SOURCE DATA
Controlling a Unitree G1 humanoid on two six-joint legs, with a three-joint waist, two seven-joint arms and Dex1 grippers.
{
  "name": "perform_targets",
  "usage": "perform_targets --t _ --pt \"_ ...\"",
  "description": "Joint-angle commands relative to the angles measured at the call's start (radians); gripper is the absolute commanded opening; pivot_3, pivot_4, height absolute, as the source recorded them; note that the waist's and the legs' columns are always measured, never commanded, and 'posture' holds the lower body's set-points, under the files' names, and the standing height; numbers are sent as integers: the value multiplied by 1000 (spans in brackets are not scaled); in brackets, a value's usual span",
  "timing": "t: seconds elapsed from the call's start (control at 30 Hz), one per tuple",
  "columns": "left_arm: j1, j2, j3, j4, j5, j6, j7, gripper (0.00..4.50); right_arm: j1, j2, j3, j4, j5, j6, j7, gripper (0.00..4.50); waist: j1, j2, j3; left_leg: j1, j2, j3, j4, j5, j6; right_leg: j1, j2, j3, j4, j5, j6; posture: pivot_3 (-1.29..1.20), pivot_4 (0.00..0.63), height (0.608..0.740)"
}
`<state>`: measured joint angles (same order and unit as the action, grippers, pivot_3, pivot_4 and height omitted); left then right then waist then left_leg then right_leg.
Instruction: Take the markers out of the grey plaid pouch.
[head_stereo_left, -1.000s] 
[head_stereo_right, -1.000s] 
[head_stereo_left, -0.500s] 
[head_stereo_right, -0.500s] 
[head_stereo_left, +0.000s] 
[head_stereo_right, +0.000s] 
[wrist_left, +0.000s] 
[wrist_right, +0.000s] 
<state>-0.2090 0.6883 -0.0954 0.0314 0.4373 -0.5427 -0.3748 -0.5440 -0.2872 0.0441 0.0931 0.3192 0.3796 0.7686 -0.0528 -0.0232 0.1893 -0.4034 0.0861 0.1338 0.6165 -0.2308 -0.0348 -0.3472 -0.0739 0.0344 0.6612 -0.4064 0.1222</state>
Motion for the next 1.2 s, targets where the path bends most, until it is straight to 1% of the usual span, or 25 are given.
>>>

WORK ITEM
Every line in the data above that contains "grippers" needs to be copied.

TASK RESULT
Controlling a Unitree G1 humanoid on two six-joint legs, with a three-joint waist, two seven-joint arms and Dex1 grippers.
`<state>`: measured joint angles (same order and unit as the action, grippers, pivot_3, pivot_4 and height omitted); left then right then waist then left_leg then right_leg.

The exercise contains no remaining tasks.